Box-Office Battle: Which Science-Fiction Film Wins?

Like two breeds of bug-eyed monsters battling for domination of some far-flung planet, two different visions of science-fiction entertainment are fighting for audience favor - and box-office dollars - in movie theaters everywhere.

Which will win? Most likely the more familiar of the two, represented by "Alien Resurrection" and "Starship Troopers," both heavy on violent action and light on thoughtful themes.

Boosting their prospects is their presold popularity with fans of the SF genre. Alien Resurrection continues a smash-hit series - the legendary "Alien" and its two sequels - by resurrecting its heroine (Lieutenant Ripley) and the star (Sigourney Weaver) who made her a mass-culture icon. Starship Troopers takes its cue from a 1959 novel by Robert A. Heinlein, one of the most widely visible SF authors of his time.

On the other side of the SF slugfest is Gattaca, which tries to focus more on ideas and values than adventure and special effects. Moviegoers have not been scrambling to see its story of genetic testing and social engineering run amok, although the movie's very existence - courtesy of Columbia, a Hollywood giant - shows that SF has not entirely abandoned its smarter instincts.

To hear the title of "Alien Resurrection" is to guess its plot, characters, and gimmick. Ripley was convincingly dead by the end of "Alien 3," but you can't keep a good spacewoman down, and the new picture finds her alive and well after a major dose of futuristic surgery, shown in the lurid detail that characterizes the movie's yuckiest moments. Soon she's helping comrades fight a slew of regenerated monsters, unwittingly spawned by her own body.

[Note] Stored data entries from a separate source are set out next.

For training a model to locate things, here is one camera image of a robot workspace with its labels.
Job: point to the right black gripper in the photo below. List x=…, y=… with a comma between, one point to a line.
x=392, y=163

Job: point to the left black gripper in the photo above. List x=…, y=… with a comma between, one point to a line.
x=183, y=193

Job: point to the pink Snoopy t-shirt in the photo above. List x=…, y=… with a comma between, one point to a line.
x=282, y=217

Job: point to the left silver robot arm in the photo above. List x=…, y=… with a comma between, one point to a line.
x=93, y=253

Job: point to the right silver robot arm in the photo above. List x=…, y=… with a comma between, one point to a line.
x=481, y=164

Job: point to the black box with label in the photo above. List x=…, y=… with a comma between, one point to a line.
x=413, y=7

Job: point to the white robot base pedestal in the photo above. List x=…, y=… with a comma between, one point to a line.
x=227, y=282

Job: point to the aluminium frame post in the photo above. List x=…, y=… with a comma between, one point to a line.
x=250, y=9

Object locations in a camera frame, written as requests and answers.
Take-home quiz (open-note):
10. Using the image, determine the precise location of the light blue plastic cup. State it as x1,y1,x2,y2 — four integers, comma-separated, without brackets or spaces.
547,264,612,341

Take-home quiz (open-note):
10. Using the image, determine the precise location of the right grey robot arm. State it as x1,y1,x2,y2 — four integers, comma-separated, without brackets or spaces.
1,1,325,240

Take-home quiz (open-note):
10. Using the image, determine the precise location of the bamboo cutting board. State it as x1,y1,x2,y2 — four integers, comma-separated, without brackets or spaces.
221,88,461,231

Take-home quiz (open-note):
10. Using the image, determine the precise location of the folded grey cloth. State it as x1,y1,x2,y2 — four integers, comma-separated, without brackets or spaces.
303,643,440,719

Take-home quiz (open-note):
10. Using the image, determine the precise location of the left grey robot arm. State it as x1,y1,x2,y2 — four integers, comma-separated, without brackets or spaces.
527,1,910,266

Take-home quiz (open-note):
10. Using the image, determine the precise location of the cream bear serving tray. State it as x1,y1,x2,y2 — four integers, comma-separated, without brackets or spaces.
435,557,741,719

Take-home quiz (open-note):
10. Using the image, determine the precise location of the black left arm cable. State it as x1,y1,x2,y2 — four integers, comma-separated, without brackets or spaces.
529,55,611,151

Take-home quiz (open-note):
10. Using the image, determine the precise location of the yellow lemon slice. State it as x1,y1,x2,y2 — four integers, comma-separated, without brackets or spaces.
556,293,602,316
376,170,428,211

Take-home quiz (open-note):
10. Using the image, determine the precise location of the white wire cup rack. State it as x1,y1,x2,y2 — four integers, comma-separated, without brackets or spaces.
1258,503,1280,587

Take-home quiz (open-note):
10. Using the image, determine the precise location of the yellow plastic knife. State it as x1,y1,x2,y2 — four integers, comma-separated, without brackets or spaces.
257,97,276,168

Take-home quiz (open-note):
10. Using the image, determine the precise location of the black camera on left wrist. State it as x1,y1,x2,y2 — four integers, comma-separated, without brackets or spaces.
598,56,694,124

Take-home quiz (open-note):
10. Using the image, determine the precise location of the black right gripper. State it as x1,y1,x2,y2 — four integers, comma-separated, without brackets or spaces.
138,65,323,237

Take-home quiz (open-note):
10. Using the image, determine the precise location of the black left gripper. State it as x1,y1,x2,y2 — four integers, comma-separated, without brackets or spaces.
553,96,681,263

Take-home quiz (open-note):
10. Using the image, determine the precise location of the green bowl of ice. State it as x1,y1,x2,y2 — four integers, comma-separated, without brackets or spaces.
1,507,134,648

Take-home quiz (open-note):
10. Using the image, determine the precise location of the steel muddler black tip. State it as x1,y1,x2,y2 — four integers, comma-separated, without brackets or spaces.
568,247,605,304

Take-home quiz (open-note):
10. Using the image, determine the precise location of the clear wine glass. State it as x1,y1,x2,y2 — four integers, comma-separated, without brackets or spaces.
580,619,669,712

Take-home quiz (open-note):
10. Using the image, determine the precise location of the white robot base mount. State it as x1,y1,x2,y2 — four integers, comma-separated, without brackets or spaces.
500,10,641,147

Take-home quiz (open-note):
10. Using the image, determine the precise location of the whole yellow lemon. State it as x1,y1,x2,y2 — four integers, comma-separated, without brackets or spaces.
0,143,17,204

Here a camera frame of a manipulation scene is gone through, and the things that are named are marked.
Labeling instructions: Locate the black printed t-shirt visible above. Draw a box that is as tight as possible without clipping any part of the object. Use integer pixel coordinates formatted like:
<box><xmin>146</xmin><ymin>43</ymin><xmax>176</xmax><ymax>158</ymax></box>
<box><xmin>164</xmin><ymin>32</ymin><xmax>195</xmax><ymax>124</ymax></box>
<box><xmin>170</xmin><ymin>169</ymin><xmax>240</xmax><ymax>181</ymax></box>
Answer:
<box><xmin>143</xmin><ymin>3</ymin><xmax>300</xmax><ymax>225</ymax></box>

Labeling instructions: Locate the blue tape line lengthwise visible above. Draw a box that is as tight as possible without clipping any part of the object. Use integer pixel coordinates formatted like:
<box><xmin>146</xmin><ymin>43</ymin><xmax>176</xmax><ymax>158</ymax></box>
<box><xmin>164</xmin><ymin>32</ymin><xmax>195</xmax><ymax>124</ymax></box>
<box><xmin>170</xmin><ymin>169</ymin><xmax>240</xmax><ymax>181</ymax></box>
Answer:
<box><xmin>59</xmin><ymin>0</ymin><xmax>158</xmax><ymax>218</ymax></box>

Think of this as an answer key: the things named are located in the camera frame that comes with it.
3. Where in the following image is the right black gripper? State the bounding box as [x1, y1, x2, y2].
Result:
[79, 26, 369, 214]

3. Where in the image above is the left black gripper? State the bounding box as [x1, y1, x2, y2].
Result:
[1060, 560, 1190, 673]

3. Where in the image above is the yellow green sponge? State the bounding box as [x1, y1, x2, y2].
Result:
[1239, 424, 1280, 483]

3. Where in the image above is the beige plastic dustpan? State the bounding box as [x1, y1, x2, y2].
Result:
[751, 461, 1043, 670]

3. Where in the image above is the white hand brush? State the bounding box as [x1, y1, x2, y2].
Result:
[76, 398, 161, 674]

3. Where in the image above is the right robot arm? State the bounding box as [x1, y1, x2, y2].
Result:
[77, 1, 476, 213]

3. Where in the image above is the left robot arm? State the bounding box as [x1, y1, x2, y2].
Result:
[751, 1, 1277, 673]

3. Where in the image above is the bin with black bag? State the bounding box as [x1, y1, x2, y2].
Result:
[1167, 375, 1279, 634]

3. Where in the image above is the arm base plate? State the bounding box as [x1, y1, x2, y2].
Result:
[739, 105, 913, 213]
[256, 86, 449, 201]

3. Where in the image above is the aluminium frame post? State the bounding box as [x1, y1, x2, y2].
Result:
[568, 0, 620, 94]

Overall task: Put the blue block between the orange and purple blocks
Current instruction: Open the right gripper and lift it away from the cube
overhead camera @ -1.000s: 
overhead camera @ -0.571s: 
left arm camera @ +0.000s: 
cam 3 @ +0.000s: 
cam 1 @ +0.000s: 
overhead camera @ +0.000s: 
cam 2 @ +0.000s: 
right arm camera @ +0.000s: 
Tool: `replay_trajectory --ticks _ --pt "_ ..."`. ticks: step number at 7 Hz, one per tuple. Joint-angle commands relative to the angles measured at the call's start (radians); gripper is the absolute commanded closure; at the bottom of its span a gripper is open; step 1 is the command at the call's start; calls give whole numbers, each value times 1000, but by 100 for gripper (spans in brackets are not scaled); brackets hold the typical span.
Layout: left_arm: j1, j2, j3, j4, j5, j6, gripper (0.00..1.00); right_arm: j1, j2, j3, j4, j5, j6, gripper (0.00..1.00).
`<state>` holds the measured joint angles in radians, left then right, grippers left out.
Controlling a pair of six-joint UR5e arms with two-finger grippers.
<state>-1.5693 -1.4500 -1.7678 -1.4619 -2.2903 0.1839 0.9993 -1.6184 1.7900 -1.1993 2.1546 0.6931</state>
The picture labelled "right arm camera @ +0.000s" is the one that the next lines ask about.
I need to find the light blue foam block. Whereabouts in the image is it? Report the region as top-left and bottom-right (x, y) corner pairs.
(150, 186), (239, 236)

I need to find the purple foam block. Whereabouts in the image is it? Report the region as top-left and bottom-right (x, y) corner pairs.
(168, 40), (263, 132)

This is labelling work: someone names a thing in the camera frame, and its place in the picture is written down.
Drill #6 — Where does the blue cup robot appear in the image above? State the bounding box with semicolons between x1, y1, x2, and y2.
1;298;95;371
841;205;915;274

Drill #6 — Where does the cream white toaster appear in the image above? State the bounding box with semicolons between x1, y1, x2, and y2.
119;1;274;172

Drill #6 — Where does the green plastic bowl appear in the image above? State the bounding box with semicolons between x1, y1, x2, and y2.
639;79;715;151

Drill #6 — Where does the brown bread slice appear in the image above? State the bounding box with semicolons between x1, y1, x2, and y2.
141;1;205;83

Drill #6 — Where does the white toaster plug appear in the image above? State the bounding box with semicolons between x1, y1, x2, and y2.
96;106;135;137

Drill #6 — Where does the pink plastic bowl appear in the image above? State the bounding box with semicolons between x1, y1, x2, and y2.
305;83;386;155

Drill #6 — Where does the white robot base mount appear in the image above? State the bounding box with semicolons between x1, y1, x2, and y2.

All the "Alien" movies have boasted imaginative directors - Ridley Scott, James Cameron, David Fincher - and the new one sustains this trend. Formerly half of the Jeunet & Caro team, French filmmaker Jean-Pierre Jeunet earned acclaim with "Delicatessen" and "City of Lost Children," quirky fantasies with lots of zany visual touches but little human feeling.

"Alien Resurrection" has the same shortcoming, although Weaver's fiercely committed acting (backed up by Winona Ryder in a smaller role) gives it a needed emotional lift. Add some effective suspense sequences and the most hair-raising horror of any SF picture this year, and you have a package that's destined for profitability, if not respectability.

"Starship Troopers" takes place in a future very different from our own time. Earth is warring with insects from outer space, and many feel that only a strong military can save our planet from a creepy-crawly fate.

A strong military is exactly what Earth has, thanks to a longstanding policy that allows nobody but military veterans to become citizens and vote. According to Heinlein's novel, this is because only people with military training understand the need to sacrifice individual rights for the sake of group solidarity.

That's a rather reactionary message, fitting in with Heinlein's praise of capital punishment and other questionable views. All this finds its way into the movie, which begins with brutal army-training episodes and ends with a monster-killing orgy. Of particular note is its glorification of armed might, a trend that received a new jolt of energy from "Star Wars," which "combines traditional models of individual combat with the technology of electronic warfare in a way which re-romanticizes war," as critic Dan Rubey writes in the film magazine Jump Cut.

Whatever one may think of such ideas, they're quickly reduced to a string of smirky laughs and kinetic thrills by "Starship Troopers" director Paul Verhoeven, of "Total Recall" and "Basic Instinct" fame. Even his "RoboCop" had more sociological bite, echoed here in pallid scenes of video-screen satire. The new movie's only forward-looking quality is its celebration of equality between the sexes. Like many SF films, it lets women be as powerful as men, and unlike "Alien Resurrection," it can't be interpreted as a morbid meditation on the scariness of motherhood.

To be sure, few will go to "Alien Resurrection" or "Starship Troopers" in search of food for thought. Still, while both movies deliver the high-tech exploits they promise, it's good to have "Gattaca" around to remind us that SF can be more substantial when it wants to.

The late Judith Merrill, a gifted SF anthologist, once launched a campaign to replace the term "science fiction" with "speculative fiction," hoping to encourage the genre's socially useful side. Her efforts didn't succeed, but her message is worth heeding. With its probing story, "Gattaca" asks us to think - even to act - as well as to enjoy a speculative tale sincerely told.

* 'Alien Resurrection' and 'Starship Troopers' have R ratings; both contain sustained violence, rough language, and nudity. 'Gattaca,' rated PG-13, contains sex and violence.